Professeur de paragrapheest le troisième roman de France Boisvert, aussi auteure de recueils de nouvelles et de poésie. Également enseignante de français et de littérature depuis une trentaine d’années, elle a probablement emprunté certains traits de caractère de ses personnages aux collègues qu’elle a côtoyés. Cependant, le titre de l’ouvrage, me semble-t-il, ne donne pas une idée juste de la personnalité de son héros. Il évoque un maître pointilleux, intransigeant sur la forme que l’étudiant doit respecter, alors que Maurice Lecamp ne ressemble nullement à cette image stéréotypée.
Lorsqu’il s’agit d’un écrivain, il est nécessaire de faire la distinction entre l’homme et l’œuvre. L’œuvre de Maurice Lecamp n’est pas sa thèse sur Marguerite Duras, qui s’empoussière dans une bibliothèque, c’est son enseignement. Or, celui-ci est d’une qualité exceptionnelle. Bien que le professeur approche l’âge de la retraite, il n’a rien perdu de son dynamisme. II soigne sa tenue comme un acteur qui s’apprête à donner un spectacle. Ses étudiants sont suspendus à ses lèvres au point qu’ils en oublient de prendre des notes et ils sont les derniers à sortir du cégep. Jean-François Laforêt, un Algonquin schizophrène, vient lui dire qu’il aime son cours. Son cahier étant couvert de signes indéchiffrables, Maurice Lecamp lui demande de le lui lire et, « miracle de l’oralité », il découvre alors un texte excellent et lui met 5 sur 5.

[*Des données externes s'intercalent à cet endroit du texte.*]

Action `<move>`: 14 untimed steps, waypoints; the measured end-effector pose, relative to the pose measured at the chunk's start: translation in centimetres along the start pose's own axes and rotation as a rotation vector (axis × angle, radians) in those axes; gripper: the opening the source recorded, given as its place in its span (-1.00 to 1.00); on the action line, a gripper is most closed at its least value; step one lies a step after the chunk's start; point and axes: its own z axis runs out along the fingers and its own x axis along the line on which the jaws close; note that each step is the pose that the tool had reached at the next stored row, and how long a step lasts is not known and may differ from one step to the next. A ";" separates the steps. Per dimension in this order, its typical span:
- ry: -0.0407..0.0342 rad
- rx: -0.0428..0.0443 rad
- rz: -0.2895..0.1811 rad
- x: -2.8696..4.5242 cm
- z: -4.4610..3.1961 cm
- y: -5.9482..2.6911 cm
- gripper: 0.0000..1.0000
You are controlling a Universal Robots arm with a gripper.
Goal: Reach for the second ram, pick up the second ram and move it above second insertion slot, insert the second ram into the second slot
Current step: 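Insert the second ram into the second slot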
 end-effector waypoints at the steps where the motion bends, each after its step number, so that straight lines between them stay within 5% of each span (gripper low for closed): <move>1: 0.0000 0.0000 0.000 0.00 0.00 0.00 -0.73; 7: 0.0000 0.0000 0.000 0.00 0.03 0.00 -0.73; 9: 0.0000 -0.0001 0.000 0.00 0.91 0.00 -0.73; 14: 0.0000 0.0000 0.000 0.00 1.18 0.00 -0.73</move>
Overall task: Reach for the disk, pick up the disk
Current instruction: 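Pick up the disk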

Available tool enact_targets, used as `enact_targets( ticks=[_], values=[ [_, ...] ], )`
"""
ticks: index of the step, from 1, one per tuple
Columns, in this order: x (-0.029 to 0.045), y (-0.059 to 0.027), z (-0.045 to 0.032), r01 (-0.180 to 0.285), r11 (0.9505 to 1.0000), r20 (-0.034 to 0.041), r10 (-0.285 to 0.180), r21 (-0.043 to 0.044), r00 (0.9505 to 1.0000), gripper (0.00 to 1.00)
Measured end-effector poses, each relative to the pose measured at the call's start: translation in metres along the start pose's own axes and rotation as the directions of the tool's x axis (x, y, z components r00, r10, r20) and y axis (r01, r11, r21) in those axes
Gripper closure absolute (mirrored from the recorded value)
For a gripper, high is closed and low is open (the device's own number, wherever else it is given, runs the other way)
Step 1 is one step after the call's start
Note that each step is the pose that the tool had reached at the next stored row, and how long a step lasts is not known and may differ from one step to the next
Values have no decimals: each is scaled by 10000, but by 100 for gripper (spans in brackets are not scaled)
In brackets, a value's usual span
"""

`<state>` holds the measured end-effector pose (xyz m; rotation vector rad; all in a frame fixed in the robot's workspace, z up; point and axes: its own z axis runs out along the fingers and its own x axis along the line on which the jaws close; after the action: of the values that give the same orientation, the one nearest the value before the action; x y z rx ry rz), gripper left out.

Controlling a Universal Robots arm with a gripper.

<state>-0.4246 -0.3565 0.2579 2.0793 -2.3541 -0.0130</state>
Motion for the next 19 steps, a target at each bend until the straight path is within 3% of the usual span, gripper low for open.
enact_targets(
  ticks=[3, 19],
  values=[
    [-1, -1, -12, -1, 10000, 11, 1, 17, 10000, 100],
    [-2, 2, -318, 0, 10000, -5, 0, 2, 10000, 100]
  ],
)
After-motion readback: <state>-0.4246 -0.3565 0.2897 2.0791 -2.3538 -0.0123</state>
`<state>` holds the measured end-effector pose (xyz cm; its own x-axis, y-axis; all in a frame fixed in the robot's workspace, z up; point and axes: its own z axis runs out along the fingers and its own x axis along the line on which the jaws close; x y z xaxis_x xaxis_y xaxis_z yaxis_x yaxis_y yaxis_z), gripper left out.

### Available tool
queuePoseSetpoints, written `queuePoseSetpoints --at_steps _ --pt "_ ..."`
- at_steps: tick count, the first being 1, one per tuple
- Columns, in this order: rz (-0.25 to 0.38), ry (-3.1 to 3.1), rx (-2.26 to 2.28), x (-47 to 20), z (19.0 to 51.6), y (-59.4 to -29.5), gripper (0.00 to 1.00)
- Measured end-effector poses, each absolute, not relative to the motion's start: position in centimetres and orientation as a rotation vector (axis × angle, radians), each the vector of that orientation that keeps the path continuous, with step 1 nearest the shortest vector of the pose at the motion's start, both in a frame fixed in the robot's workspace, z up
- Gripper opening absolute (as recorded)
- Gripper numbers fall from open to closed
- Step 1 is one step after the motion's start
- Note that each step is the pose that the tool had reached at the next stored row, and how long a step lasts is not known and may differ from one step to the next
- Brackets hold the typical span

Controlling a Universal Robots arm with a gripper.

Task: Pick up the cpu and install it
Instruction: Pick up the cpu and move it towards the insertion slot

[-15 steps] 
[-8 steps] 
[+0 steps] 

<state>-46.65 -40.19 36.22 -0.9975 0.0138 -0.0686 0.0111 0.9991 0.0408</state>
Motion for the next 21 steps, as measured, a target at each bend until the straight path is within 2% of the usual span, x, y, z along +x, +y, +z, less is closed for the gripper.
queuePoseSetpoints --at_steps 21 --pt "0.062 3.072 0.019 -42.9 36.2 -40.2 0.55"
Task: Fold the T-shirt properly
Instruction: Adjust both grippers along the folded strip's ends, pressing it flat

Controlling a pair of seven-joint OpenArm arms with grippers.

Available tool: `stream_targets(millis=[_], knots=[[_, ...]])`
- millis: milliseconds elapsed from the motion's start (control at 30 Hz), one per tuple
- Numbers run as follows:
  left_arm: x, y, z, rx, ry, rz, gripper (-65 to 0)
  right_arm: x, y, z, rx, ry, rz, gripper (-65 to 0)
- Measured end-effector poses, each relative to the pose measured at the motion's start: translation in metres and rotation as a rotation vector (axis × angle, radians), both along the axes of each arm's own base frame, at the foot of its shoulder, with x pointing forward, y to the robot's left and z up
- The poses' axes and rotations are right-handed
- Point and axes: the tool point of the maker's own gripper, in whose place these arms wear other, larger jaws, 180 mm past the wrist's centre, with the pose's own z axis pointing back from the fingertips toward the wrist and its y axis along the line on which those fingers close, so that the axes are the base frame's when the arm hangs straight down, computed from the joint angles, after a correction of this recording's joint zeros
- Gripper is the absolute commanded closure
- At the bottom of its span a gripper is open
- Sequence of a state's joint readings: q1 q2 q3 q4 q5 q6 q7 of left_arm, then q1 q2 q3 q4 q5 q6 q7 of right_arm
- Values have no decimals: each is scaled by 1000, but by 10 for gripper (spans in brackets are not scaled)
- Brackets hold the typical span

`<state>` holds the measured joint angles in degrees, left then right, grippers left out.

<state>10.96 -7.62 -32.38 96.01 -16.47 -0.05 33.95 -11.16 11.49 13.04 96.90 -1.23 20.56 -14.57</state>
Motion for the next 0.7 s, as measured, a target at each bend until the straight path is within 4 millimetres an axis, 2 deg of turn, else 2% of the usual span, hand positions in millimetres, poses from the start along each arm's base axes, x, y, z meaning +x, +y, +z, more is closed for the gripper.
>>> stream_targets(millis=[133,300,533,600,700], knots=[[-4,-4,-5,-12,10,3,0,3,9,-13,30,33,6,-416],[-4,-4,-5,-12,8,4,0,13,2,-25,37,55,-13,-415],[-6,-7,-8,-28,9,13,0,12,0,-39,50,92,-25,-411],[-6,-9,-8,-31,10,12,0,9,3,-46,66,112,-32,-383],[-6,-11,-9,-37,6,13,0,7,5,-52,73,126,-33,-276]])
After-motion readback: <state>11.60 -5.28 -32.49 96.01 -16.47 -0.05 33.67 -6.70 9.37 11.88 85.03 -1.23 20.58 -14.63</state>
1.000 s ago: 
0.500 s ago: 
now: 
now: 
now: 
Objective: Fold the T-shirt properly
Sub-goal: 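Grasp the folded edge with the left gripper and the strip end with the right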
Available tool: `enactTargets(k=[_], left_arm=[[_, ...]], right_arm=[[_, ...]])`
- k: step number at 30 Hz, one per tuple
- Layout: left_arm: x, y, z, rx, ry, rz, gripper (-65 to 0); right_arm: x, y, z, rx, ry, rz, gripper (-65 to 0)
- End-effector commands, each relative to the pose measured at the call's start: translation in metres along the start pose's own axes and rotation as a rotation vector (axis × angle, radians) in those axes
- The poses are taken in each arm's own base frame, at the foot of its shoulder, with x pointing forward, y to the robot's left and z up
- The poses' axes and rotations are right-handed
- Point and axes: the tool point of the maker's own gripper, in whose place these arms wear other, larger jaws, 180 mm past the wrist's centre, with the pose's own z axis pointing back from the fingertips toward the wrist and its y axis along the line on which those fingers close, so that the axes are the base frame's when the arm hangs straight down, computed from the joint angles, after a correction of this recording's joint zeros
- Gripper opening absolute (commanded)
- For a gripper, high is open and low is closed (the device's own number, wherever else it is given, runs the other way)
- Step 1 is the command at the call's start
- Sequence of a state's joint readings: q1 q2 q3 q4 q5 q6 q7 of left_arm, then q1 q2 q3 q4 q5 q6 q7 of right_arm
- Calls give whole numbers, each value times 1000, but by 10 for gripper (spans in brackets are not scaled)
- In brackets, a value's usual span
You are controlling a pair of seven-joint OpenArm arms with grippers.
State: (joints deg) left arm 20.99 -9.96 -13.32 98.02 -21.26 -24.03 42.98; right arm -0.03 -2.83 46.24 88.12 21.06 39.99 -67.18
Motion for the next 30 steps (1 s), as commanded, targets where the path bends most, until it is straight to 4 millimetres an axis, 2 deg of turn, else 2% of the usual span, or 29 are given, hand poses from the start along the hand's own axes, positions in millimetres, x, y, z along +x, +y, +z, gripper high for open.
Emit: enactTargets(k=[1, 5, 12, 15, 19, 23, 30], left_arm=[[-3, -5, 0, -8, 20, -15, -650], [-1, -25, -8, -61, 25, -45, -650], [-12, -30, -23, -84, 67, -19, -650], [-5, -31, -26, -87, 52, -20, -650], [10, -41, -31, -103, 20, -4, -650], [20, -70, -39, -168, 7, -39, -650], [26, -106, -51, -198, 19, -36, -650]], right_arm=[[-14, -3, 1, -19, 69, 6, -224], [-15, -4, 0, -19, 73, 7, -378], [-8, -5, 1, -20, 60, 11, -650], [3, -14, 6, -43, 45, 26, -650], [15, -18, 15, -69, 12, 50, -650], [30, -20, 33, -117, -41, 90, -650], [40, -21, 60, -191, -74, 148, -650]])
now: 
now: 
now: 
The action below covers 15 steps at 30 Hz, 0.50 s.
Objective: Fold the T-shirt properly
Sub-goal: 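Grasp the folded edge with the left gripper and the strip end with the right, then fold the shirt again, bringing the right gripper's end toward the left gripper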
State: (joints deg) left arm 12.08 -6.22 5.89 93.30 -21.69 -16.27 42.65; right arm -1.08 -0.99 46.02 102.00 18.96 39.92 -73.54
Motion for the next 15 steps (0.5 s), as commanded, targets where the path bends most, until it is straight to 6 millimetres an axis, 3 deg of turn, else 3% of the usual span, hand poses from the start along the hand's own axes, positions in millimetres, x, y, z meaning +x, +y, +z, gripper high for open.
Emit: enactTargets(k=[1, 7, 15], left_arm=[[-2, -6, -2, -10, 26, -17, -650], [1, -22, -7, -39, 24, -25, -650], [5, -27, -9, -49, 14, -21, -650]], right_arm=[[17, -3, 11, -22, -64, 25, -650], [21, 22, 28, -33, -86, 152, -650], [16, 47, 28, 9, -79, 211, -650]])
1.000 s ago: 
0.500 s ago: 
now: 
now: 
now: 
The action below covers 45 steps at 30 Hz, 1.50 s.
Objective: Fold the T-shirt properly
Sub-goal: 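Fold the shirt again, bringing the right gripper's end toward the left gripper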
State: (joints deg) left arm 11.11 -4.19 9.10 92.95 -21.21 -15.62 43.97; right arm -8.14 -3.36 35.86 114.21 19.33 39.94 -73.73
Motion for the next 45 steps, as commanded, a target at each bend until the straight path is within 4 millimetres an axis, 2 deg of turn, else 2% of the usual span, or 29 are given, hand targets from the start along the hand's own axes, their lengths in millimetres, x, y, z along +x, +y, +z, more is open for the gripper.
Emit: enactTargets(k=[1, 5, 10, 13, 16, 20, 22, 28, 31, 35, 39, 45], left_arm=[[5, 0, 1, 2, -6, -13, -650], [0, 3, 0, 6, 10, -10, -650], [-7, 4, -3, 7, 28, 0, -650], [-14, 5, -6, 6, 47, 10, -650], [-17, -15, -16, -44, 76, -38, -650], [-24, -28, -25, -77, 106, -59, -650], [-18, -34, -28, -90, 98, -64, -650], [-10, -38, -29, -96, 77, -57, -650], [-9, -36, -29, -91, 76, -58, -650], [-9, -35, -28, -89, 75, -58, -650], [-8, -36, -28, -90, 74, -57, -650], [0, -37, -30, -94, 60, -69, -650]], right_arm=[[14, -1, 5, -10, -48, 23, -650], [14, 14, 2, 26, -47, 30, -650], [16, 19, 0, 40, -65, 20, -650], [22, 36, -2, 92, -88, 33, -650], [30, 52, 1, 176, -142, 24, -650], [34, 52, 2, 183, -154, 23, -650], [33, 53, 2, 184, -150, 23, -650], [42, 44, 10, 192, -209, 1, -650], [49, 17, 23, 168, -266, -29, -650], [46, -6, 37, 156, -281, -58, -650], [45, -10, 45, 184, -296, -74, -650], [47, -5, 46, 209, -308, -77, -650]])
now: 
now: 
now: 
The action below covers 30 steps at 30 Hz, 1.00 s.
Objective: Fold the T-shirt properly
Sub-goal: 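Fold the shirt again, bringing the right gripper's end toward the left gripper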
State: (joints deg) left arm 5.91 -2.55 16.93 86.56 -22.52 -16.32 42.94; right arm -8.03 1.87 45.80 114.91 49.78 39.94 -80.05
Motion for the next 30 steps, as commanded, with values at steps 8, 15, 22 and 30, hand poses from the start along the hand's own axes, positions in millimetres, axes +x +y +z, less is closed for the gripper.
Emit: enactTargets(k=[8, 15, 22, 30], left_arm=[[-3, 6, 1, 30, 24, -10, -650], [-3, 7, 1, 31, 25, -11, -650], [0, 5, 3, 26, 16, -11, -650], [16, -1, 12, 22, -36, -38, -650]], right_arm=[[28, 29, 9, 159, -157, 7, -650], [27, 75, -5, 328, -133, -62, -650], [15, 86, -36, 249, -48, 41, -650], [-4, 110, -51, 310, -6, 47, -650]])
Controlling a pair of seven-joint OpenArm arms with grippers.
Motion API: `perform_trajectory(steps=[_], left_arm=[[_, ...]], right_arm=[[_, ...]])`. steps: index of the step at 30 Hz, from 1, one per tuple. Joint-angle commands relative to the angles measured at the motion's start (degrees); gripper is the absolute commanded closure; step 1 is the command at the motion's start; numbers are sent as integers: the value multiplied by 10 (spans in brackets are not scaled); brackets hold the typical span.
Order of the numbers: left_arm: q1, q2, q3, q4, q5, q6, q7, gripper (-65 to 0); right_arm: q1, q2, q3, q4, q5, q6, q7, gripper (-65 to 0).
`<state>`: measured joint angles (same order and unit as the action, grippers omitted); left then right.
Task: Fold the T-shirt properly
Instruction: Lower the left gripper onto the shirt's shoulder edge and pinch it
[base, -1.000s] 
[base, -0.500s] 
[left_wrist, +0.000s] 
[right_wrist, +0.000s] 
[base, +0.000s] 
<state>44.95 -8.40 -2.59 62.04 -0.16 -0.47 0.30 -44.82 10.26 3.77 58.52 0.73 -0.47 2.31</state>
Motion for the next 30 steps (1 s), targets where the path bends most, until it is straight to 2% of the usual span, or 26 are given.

Si le professeur est parfaitement à l’aise avec les jeunes, l’homme a beaucoup de difficultés dans ses rapports avec les adultes. Son mariage « bat de l’aile », la pomme de discorde étant le dictionnaire rectifié auquel travaille sa femme. Pour l’amoureux de la langue française qu’est Maurice Lecamp, le fait de transformer « nénuphar » en « nénufar » est une hérésie. Quand sa fille vient de Vancouver passer quelques jours chez lui avec son mari et son bébé, en l’absence de son épouse, il a hâte de les voir partir. Même si l’auteure se réclame de Cioran, qui considère que « la pourriture » intérieure est le signe distinctif de l’humanité, ce sont les hommes qu’elle représente comme les plus pourris : voleurs, volages, violents.
Les mésaventures de Maurice Lecamp se multiplient au cours de l’année scolaire, à tel point que celui-ci se demande s’il va prendre sa retraite à la rentrée.
Ce roman plaira assurément aux professeurs de français et de littérature à qui France Boisvert l’a dédié, mais aussi à tous ceux qui ont gardé un bon souvenir de leurs études dans un cégep et aux lecteurs férus de littérature. Le récit ne manque pas de rebondissements et le style – caustique – est enrichi par une multitude de références implicites et de jeux de mots.